That Milano team with Richard Hendrix, Ioannis Bourousis, Malik Hairston, Gianluca Basile and Omar Cook alongside Langford slumped to a miserable 3-7 record in the Regular Season with Sergio Scariolo at the helm. It was year two of a caricatured attempt to build a winner by accumulating glitzy names, with no attention paid to the structural engineering of successful teams.

That two-year running-joke coincided with unglamorous neighbours Cantu winning the admiration of the hoops intelligentsia, as their lower-budget operation came within a balletic Juan-Carlos Navarro head-jerk from making the playoffs in 2012. The banner at PalaDesio read ‘MILANO IS FASHION, CANTU IS DEVOTION’ and it was easy to nod along with the message.

Perhaps we shouldn’t be surprised, then, to see Milano finally threatening to join the elite not by throwing more money at more players who have succeeded elsewhere, but by copying the blueprint, and taking a couple of key players, from the small-town team that dominated Italian basketball over the last decade.

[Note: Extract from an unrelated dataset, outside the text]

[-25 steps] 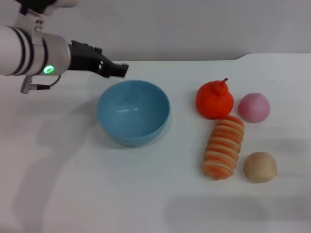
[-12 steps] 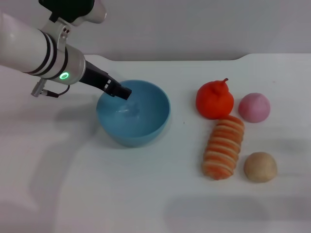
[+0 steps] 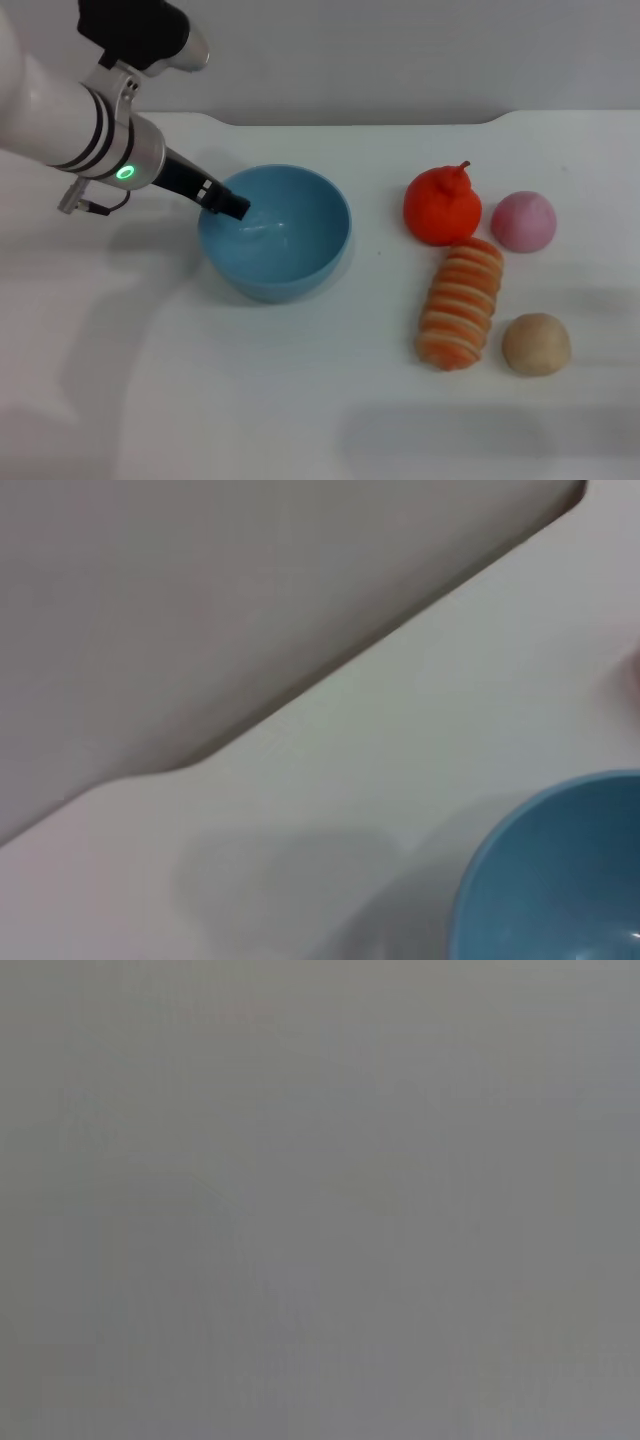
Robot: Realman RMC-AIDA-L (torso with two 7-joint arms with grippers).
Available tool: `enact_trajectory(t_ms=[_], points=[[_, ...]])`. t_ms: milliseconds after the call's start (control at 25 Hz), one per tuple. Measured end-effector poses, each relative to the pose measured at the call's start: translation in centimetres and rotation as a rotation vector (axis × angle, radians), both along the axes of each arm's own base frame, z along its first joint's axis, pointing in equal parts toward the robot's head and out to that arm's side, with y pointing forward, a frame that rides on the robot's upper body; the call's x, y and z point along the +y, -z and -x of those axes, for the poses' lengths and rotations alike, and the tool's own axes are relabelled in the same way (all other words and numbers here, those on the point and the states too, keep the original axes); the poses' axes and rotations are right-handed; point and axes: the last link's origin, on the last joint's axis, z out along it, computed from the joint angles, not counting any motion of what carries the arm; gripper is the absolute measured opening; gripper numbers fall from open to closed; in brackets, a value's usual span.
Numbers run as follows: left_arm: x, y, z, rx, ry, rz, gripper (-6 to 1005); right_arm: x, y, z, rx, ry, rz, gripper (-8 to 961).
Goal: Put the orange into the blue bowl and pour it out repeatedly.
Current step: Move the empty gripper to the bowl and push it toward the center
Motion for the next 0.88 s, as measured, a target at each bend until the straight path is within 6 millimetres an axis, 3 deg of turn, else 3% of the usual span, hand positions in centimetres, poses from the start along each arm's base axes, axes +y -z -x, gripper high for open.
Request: enact_trajectory(t_ms=[320, 880], points=[[0.1, -0.4, 2.0, -0.009, -0.060, -0.025, 786, 0.0, 0.2, 0.1, 0.001, -0.003, 0.007, 768], [-0.4, 1.3, 3.0, 0.006, -0.099, 0.024, 782, 0.0, 0.3, 0.1, 0.005, -0.003, 0.008, 768]])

Banchi the man for this era

That Luca Banchi should have found himself in charge at Montepaschi Siena in 2012 was a symptom of the crisis that has engulfed the financial institutions at the heart of municipal capitalism in Europe since the end of this century’s first decade. Siena is a factory town, except the factory is the oldest surviving bank in the world, which recently made the kind of disastrous bets on derivatives that Milano made on big-name players. The assistant coach to Simone Piannigianni throughout Siena’s domestic domination had low expectations. The club that was literally bankrolled in the noughties had to make do with substantially less.

A stripped-down, austerity-era Siena bravely made the Top 16 last season and threatened to slip through all the way to a playoff series before Bobby Brown’s luck - and mid-range percentage – evaporated and they finished below the line. Despite the haircut to the team’s budget, they still managed their seventh successive Lega A championship.

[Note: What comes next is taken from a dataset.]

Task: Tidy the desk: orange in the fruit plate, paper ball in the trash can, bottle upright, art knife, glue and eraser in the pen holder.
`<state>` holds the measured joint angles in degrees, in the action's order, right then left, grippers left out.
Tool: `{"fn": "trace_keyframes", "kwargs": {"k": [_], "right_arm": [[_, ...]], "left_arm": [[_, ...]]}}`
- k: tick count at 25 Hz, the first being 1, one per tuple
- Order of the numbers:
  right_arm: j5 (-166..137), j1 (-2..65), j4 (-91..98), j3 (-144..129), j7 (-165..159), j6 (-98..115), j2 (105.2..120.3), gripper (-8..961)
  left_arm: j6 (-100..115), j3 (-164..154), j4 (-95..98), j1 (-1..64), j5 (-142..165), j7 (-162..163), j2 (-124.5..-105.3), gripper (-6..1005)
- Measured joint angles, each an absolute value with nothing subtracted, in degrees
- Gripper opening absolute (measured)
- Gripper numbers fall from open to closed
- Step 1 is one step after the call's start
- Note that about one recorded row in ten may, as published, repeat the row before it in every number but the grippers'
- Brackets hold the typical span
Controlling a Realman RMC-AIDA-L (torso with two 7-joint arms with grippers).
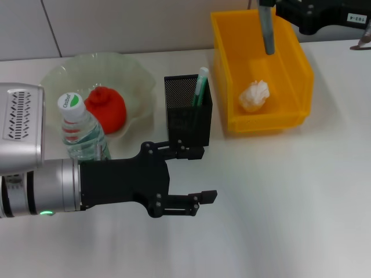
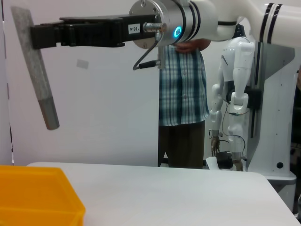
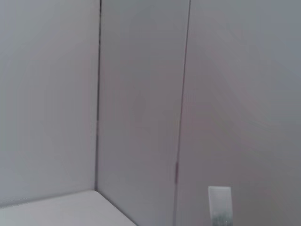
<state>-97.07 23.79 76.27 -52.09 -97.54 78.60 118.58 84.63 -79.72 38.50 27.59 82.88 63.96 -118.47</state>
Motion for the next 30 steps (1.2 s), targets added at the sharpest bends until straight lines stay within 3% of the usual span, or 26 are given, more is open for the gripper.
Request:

The Banchi plan remains clear – space the floor even from positions one to five at times, to allow space for quick, fearless guards to attack the rim, and if you miss from deep just take the same shot next time. It’s a team ethos in which players with the talent to run ISO offense have the licence, as long as they operate within the overarching structure. Transplanted to a bigger budget, with better players, this collection of principles has translated into a burgeoning culture of winning.

From being a one-way player who pounds the ball only looking to score, Langford has been transformed. Finally, he has learned that facilitating others is not only better for the team, but creates a positive feedback loop in which he has more space to score.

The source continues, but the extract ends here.